Cependant, compte tenu de l’importance objective du paramètre de la masse salariale dans la construction d’une offre performante, l’on doit se demander si la solution jurisprudentielle ne devrait pas, au contraire de ce qui a été jugé, retenir que cette donnée doit être portée systématiquement à la connaissance de tous les candidats, indépendamment de leurs obligations conventionnelles au titre de leur secteur d’activités.

Le juge judiciaire n’intervient que rarement en matière de référé précontractuel. L’on ne sera pas surpris que l’ordonnance rapportée n’ait pas suivi les étapes usuelles du raisonnement retenues par son homologue administratif. Elle aurait pu, en effet, se borner à se prononcer, d’abord et uniquement, sur la recevabilité du moyen, pour l’écarter au motif du défaut de justification d’un intérêt lésé de la part de la requérante qui aurait pu obtenir les informations en cause en saisissant l’association contractante en se fondant sur les obligations conventionnelles qui la gouvernent. L’on sait que cette condition est impérative pour obtenir l’annulation d’une procédure de passation (CE, 3 octobre 2008, SMIRGEOMES, req. n° 305420).

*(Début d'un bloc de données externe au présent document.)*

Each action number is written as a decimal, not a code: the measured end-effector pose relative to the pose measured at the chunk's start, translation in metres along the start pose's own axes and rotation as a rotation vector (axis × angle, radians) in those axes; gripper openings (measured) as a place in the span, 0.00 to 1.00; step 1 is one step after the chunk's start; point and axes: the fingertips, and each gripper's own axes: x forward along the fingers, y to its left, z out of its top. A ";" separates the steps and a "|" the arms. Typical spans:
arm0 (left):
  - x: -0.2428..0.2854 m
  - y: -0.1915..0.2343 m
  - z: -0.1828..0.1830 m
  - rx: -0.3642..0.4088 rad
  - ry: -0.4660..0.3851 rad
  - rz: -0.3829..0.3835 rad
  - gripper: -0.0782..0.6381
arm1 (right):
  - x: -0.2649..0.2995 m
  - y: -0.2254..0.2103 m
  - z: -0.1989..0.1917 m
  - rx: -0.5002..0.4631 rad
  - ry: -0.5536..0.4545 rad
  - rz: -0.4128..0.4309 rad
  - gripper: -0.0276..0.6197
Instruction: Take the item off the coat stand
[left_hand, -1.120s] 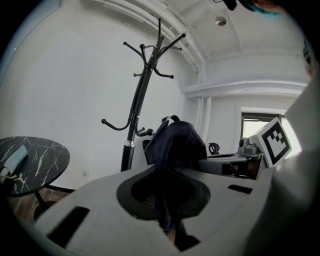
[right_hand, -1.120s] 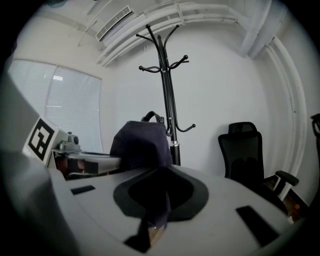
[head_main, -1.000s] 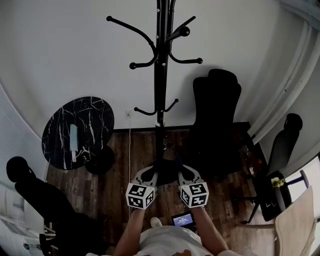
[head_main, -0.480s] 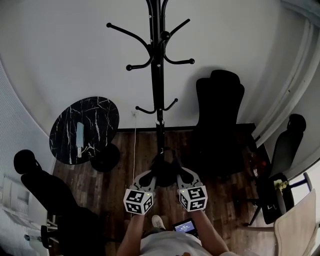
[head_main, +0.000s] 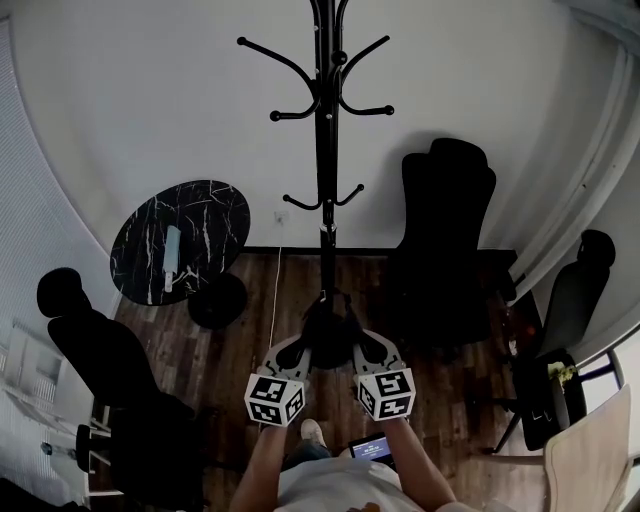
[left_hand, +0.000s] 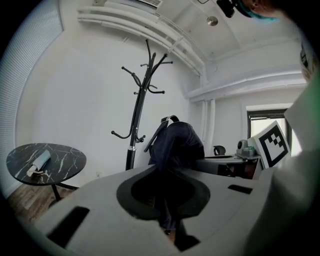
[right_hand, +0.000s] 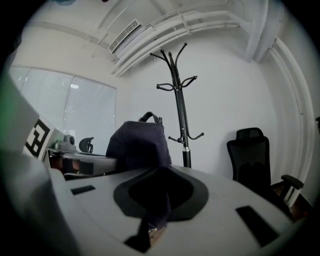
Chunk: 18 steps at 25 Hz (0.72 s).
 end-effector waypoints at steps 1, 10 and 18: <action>-0.003 -0.002 0.000 0.002 -0.003 0.002 0.15 | -0.003 0.001 0.000 -0.002 -0.003 0.002 0.09; -0.017 -0.018 -0.002 0.017 -0.009 0.006 0.15 | -0.024 0.007 -0.002 -0.013 -0.010 0.003 0.09; -0.021 -0.019 -0.002 0.019 -0.009 0.006 0.15 | -0.026 0.009 -0.002 -0.019 -0.007 0.007 0.09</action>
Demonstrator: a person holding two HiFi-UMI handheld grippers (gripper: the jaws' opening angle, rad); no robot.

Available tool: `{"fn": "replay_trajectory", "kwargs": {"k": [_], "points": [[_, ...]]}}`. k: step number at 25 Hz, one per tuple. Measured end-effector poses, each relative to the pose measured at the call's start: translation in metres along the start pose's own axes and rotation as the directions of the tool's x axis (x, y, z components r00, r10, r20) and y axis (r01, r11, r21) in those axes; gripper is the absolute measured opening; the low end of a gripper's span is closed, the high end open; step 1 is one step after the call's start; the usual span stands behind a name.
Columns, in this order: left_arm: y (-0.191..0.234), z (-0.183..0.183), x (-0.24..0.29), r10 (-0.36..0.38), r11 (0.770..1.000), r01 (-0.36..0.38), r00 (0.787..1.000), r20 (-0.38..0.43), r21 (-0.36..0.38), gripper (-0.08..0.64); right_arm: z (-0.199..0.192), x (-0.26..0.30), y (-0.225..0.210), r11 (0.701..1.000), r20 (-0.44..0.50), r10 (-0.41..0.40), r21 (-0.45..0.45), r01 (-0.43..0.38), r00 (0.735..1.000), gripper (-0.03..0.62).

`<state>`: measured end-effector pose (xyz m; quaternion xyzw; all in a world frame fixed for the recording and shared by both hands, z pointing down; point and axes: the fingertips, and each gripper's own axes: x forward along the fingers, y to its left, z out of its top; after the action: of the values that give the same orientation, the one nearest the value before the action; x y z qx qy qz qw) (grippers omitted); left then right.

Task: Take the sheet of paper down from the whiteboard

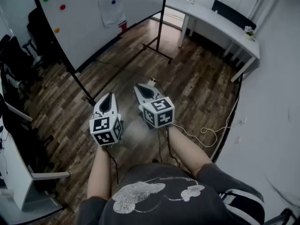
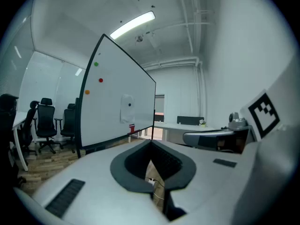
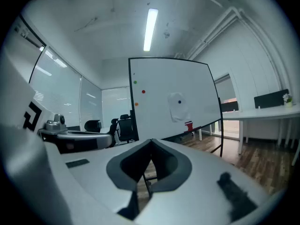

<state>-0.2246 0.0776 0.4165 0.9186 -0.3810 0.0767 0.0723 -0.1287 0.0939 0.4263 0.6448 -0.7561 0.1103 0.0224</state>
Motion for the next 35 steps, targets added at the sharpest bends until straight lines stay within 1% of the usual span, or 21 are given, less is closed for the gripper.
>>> {"fn": "replay_trajectory", "kwargs": {"k": [7,13,15,18,21,25,28,31,35], "points": [[0.003,0.005,-0.005,-0.011,1.0,0.01,1.0,0.013,0.012,0.012,0.001,-0.002,0.005,1.0,-0.001,-0.017,-0.006,0.017,1.0,0.02],[0.014,0.0,-0.014,-0.016,1.0,0.016,1.0,0.007,-0.004,0.012,-0.002,-0.002,0.015,0.999,-0.008,-0.032,-0.009,0.032,0.999,0.021],[0.018,-0.002,-0.016,-0.023,1.0,0.023,1.0,0.006,-0.007,0.012,-0.004,0.0,0.018,0.999,-0.001,-0.041,0.005,0.041,0.999,0.021],[0.024,-0.004,-0.017,-0.034,0.999,0.034,0.999,0.013,-0.002,0.012,-0.004,0.0,0.02,0.998,0.041,-0.052,0.046,0.05,0.998,0.021],[0.03,-0.005,-0.018,-0.035,0.999,0.034,0.999,0.026,0.004,0.014,-0.006,-0.004,0.016,0.994,0.06,-0.088,0.068,0.084,0.994,0.021],[0.038,-0.003,-0.007,-0.017,1.0,0.018,0.999,0.045,-0.021,0.014,-0.008,-0.001,0.002,0.992,0.051,-0.115,0.066,0.111,0.992,0.023],[0.044,-0.003,0.01,-0.016,1.0,0.017,0.999,0.047,-0.021,0.014,-0.006,0.011,-0.013,0.991,0.057,-0.12,0.072,0.115,0.991,0.023],[0.044,0.0,0.035,-0.018,1.0,0.018,0.999,0.043,-0.018,0.014,-0.002,0.028,-0.033,0.991,0.069,-0.109,0.082,0.104,0.992,0.022],[0.043,0.006,0.081,-0.003,1.0,0.003,0.999,0.036,0.002,0.014,0.003,0.063,-0.069,0.995,0.062,-0.072,0.08,0.066,0.995,0.023]]}}
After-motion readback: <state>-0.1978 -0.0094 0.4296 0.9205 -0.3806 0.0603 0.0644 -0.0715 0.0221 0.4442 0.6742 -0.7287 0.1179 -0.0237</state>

Le sujet est d’importance du point de vue des salariés, de la commande publique et du droit l’Union européenne. En effet, le thème fait débat au sein des organes de l’Union en matière de services d’assistance en escale (voir la proposition de règlement du parlement européen et du conseil sur les services d’assistance en escale dans les aéroports de l’Union et abrogeant la directive 96/97/CE du Conseil et les documents préparatoires).